:: PROBLEM DETAILS ::
Up to the line containing "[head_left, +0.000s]", nothing is kept; from that line through the end of the data below, output every line exactly.

- Opening Delimiter -

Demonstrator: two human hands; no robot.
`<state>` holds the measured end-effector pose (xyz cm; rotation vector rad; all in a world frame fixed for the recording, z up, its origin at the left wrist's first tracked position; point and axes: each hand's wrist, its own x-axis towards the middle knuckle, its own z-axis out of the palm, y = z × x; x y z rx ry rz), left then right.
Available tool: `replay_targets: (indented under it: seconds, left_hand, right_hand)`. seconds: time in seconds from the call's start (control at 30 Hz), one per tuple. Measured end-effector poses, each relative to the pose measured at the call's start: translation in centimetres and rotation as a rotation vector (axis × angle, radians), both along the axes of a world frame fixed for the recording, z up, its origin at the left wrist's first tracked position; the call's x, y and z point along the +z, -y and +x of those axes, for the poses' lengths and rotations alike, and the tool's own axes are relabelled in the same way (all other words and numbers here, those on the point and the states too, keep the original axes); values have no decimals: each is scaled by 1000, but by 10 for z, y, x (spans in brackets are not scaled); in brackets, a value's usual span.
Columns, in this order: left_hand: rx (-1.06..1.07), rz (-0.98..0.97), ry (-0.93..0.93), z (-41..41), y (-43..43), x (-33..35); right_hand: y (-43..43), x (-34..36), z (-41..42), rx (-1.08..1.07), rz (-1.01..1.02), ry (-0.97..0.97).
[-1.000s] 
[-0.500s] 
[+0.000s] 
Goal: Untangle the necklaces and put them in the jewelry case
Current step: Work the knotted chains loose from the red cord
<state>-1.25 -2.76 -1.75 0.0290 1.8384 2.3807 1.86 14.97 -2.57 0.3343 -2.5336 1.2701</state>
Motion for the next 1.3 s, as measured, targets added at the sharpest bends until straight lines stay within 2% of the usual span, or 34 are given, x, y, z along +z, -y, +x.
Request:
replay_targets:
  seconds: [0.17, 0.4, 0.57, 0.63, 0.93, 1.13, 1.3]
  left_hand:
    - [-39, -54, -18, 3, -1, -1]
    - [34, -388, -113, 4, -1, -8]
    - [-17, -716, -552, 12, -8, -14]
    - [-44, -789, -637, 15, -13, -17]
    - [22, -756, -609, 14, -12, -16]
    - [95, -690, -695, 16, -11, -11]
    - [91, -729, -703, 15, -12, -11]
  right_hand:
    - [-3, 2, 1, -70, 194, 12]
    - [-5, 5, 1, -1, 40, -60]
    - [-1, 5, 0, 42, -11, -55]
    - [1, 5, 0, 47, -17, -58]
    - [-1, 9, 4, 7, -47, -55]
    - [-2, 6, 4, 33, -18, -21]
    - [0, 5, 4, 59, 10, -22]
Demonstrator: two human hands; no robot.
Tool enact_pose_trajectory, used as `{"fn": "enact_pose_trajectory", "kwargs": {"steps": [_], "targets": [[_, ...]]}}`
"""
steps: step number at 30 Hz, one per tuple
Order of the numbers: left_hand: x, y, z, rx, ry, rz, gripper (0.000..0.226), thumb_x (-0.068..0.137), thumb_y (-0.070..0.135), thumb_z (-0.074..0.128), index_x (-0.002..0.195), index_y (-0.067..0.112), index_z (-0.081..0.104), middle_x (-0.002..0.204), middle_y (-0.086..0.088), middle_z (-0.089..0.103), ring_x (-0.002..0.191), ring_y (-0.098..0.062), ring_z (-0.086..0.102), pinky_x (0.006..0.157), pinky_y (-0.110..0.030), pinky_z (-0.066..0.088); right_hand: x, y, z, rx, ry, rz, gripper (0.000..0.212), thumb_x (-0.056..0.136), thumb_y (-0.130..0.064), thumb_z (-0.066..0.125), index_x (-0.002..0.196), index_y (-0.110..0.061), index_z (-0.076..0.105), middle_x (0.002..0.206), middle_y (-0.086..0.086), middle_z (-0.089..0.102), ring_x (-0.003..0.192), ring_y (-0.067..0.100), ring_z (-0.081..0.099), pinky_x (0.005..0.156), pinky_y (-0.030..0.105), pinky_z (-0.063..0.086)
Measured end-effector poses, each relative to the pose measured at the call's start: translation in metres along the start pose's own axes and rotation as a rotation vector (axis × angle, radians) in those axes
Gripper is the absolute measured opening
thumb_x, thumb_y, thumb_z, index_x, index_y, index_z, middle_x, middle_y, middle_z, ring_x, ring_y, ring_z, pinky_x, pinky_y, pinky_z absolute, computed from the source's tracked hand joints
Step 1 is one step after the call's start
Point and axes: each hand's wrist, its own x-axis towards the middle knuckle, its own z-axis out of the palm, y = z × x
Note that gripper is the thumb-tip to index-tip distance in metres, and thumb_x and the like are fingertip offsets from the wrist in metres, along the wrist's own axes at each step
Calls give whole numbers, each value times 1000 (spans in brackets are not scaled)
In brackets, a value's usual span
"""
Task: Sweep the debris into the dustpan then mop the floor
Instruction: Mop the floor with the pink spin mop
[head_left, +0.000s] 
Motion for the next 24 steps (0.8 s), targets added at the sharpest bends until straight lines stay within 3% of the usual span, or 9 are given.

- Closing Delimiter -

:: EXERCISE OUTPUT ::
[head_left, +0.000s] 
Motion for the next 24 steps (0.8 s), targets added at the sharpest bends until straight lines stay within 3% of the usual span, or 9 are given.

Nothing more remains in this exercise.